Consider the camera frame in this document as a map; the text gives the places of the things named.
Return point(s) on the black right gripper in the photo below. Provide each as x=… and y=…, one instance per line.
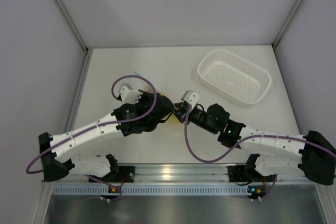
x=181, y=112

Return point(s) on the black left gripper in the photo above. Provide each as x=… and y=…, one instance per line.
x=145, y=95

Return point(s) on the clear zip top bag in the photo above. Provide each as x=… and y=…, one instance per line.
x=163, y=110

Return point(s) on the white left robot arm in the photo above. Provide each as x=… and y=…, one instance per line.
x=62, y=154

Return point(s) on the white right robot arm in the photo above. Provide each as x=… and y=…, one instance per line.
x=310, y=155

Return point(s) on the white perforated plastic basket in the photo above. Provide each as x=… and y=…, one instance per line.
x=233, y=77

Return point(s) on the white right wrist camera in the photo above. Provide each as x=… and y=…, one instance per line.
x=191, y=98

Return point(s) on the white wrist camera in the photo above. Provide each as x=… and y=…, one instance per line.
x=128, y=95
x=191, y=98

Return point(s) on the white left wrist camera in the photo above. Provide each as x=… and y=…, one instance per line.
x=128, y=95

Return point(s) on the aluminium mounting rail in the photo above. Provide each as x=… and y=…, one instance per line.
x=178, y=172

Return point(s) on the white slotted cable duct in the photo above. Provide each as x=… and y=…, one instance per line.
x=153, y=190

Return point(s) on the aluminium frame post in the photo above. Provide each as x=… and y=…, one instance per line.
x=290, y=17
x=69, y=20

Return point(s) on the right aluminium frame post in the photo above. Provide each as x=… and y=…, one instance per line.
x=290, y=17

--------------------

• What this task involves
Pictures are to be left out, while the records are copied word for word.

• Answer to the problem
Consider the camera frame in this document as a map; the text gives the places of the things named.
Return point(s) on the black right gripper in the photo below. Provide each as x=… and y=…, one instance per line.
x=181, y=112

Return point(s) on the black left gripper in the photo above. Provide each as x=… and y=…, one instance per line.
x=145, y=95

Return point(s) on the clear zip top bag in the photo above. Provide each as x=… and y=…, one instance per line.
x=163, y=110

Return point(s) on the white left robot arm in the photo above. Provide each as x=… and y=…, one instance per line.
x=62, y=154

Return point(s) on the white right robot arm in the photo above. Provide each as x=… and y=…, one instance per line.
x=310, y=155

Return point(s) on the white perforated plastic basket in the photo above. Provide each as x=… and y=…, one instance per line.
x=233, y=77

Return point(s) on the white right wrist camera in the photo above. Provide each as x=… and y=…, one instance per line.
x=191, y=98

Return point(s) on the white wrist camera in the photo above. Provide each as x=… and y=…, one instance per line.
x=128, y=95
x=191, y=98

Return point(s) on the white left wrist camera in the photo above. Provide each as x=… and y=…, one instance per line.
x=128, y=95

Return point(s) on the aluminium mounting rail in the photo above. Provide each as x=… and y=…, one instance per line.
x=178, y=172

Return point(s) on the white slotted cable duct in the photo above. Provide each as x=… and y=…, one instance per line.
x=153, y=190

Return point(s) on the aluminium frame post in the photo above. Provide each as x=… and y=…, one instance per line.
x=290, y=17
x=69, y=20

Return point(s) on the right aluminium frame post in the photo above. Provide each as x=… and y=…, one instance per line.
x=290, y=17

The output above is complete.